El palacio del rey

    Una antigua, apacible casona de Floresta alberga el taller del escultor Antonio Pujía. Por allí discurre suavemente este hombre de frescos 63 años. “Yo creo que estoy programado para registrar imágenes; así como no puedo casi recordar un número de teléfono, jamás voy a olvidar su cara.” Aun en los momentos de mayor entusiasmo, habla con extremo recato, casi como pidiendo permiso.

    Nació en Polía, un pequeño pueblo de la calabresa provincia de Catanzaro. Antes de que él cumpliera un año, su padre juntó unos pesos para el pasaje y se largó a América. Recién siete años después pudo reunir lo suficiente para traer a su familia. “Viajamos con mi madre y mi hermana mayor; nos costó bastante el cambio. Apenas llegamos -vivíamos en Caballito- me metieron de cabeza en la escuela. Los primeros tiempos sufrí mucho; no entendía ni me entendían; además era miope: apenas veía el pizarrón. La cuestión del idioma fue algo muy duro también; yo hablaba el dialecto, que tenía cierta música, y el castellano me sonaba como presuntuoso, con arabescos inútiles… Lo vivía como una mariconada.” Años después llegaría a amarlo profundamente, como al país, al punto de adoptar la ciudadanía argentina.

    En aquellos tempranos días de colegio le sucedió lo que él define como “un acto de gracia”. La maestra lo vio un día haciendo garabatos en un papel, y le dio carta blanca para dibujar. Una compañerita le prestó lápices de colores -los primeros que veía en su vida-, y pintó un diariero, que era un personaje llamativo, nuevo para él; el impacto fue tal que lo llevaron a la dirección y luego lo pasearon por todos los grados, mostrando el cuadernito. “Yo viví -inconscientemente-, por primera vez, la comunicación con la gente a través del arte; creo que eso me marcó el destino.”

    Terminada la primaria y vencido el rechazo inicial de sus padres, quienes esperaban algún oficio más seguro, llegó la Escuela de Bellas Artes. “El primer día que entré a esa mansión señorial, fue como pisar il palazzo del rey; los calcos clásicos griegos y renacentistas me conmovían.” A la Escuela le siguieron los otros dos ciclos superiores y el trabajo en los talleres particulares de los grandes maestros como Rogelio Irurtya; el primer salón de estudiantes, donde obtuvo el premio máximo.
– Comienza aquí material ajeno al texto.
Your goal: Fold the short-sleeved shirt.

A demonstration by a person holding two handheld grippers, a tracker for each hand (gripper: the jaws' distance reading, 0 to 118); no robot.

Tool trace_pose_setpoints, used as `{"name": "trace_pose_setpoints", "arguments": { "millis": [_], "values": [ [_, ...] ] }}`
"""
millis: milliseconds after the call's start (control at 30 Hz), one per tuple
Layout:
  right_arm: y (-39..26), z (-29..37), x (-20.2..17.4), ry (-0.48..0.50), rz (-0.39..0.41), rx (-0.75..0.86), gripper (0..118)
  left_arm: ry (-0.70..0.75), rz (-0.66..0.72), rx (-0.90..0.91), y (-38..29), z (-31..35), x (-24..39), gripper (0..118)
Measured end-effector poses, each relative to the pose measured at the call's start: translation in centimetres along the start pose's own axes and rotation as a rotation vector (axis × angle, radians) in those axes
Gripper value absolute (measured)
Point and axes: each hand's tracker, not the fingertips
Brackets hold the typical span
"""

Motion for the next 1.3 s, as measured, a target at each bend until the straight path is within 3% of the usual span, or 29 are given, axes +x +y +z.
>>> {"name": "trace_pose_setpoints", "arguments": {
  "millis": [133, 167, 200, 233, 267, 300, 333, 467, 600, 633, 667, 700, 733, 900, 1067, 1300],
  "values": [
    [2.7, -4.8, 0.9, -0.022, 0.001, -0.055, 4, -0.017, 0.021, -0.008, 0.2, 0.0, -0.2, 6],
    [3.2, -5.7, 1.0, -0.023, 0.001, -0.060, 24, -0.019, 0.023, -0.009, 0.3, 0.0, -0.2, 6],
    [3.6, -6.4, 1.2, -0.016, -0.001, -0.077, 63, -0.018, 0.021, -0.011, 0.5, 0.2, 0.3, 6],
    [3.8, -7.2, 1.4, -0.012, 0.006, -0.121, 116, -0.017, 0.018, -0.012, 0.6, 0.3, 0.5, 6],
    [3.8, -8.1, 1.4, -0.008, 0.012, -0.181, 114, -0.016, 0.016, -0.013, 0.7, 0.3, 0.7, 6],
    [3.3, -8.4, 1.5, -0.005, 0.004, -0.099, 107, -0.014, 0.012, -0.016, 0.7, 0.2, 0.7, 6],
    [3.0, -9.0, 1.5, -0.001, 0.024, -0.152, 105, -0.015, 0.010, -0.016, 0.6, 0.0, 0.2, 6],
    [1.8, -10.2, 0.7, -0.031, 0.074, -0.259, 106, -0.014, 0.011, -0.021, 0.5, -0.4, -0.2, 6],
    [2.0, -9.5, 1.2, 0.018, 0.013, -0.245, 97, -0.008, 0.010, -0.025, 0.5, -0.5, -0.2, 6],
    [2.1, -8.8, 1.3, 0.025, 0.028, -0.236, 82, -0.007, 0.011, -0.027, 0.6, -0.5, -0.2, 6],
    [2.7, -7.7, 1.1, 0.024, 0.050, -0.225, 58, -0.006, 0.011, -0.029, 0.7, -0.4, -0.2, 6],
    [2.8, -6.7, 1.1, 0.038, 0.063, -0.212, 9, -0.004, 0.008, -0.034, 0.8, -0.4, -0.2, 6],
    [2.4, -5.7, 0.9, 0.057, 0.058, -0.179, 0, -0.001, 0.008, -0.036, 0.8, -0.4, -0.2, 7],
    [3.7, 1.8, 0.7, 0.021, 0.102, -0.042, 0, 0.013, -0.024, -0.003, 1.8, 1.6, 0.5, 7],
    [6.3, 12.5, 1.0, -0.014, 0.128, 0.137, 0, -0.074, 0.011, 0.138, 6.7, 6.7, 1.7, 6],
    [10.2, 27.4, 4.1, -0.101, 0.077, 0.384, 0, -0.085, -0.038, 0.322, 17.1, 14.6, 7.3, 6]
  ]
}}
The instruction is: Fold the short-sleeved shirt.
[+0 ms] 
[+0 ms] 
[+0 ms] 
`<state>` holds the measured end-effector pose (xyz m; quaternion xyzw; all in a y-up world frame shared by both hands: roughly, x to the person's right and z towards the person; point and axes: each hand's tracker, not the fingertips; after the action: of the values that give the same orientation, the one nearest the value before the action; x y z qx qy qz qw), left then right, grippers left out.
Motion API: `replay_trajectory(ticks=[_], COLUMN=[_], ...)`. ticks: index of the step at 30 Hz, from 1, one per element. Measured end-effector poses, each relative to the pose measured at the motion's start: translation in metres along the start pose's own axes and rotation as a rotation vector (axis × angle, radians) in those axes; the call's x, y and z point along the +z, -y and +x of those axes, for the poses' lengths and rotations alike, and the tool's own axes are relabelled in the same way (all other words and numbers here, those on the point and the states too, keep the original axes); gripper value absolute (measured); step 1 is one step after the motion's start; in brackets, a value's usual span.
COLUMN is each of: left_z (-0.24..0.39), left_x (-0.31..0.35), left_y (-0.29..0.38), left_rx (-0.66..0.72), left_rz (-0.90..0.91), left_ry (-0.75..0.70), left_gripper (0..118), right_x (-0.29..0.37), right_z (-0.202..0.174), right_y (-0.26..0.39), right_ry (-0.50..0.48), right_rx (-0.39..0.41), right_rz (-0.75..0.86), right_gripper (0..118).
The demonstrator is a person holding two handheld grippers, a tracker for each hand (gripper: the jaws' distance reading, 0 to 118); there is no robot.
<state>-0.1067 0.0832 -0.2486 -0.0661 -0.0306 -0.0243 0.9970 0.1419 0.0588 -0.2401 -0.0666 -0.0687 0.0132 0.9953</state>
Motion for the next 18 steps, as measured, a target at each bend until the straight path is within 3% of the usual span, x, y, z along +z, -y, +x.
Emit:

    Luego vendrían el Gran Premio Nacional y el Palanza. “Siempre tuve una buena relación con el éxito pero, aun luego de haber obtenido premios importantes, no me atrevía a hacer una muestra individual; yo me escudaba en el purismo, en el rechazo al individualismo, pero era puro miedo. El psicoanálisis me ayudó mucho.”

    Fue escultor escenógrafo del Teatro Colón -“al que sigo amando entrañablemente”-, docente en las escuelas de bellas artes. Diseñó joyas; “al principio hacía piezas únicas, para mi mujer, algunas amigas; hasta que un día el negro -Hugo Guerrero- Marthineitz, que solía venir por el taller, me dijo:

    “Es como un disco de concierto; es arte y es para muchos; el que quiere la pieza única, lo va a escuchar al Colón”. Allí empecé a hacer las series, y la verdad es que no sólo abrí el camino para otros, sino que mejoré notablemente mi economía”.

    Sus obsesiones: el amor en la pareja, el desnudo femenino, la danza clásica. También las cuestiones sociales lo movilizan. “Cuando siento profundamente la injusticia, me pongo a trabajar en el tema”; así surgió una de sus más resonantes muestras, sobre los niños de Vietnam. “El hambre en los chicos, que son los más desvalidos, es algo que no voy a lograr entender nunca.”